WHAT YOU NEED TO DO = Search the material and gather each line with "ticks" in it.

DATA SEGMENT =
——————————
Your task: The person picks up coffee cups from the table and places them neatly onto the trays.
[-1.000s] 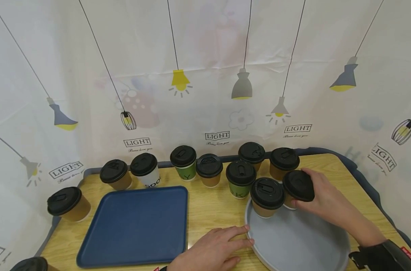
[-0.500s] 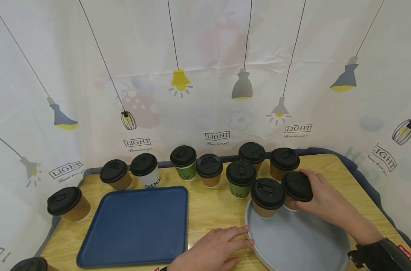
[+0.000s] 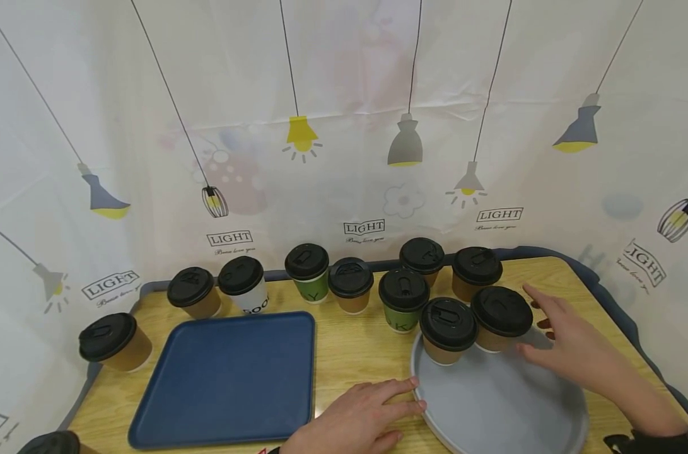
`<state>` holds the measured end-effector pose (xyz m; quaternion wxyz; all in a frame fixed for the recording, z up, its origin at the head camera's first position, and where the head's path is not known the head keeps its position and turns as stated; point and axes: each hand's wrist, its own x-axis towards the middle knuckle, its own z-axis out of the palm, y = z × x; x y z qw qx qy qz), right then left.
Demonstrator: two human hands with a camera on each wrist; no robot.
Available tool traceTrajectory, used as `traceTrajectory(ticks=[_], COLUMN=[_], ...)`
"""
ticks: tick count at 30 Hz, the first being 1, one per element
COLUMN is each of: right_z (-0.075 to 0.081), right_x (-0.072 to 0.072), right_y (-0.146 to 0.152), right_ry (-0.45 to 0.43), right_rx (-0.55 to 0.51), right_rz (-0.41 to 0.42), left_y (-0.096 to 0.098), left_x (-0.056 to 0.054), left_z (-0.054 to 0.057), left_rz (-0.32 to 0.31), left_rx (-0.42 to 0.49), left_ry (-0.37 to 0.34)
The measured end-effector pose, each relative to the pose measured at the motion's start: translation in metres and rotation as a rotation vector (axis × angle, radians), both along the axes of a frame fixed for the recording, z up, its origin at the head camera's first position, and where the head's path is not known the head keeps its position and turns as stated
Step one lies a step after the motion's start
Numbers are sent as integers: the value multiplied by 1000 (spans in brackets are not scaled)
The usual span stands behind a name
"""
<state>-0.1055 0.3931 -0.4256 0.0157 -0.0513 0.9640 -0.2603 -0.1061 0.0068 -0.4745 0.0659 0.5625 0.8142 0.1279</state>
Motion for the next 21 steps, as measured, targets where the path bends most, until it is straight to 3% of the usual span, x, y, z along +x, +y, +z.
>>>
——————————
ANSWER BOX =
Available tool traceTrajectory, used as `traceTrajectory(ticks=[_], COLUMN=[_], ...)`
ticks: tick count at 30 Hz, the first being 1, one per element

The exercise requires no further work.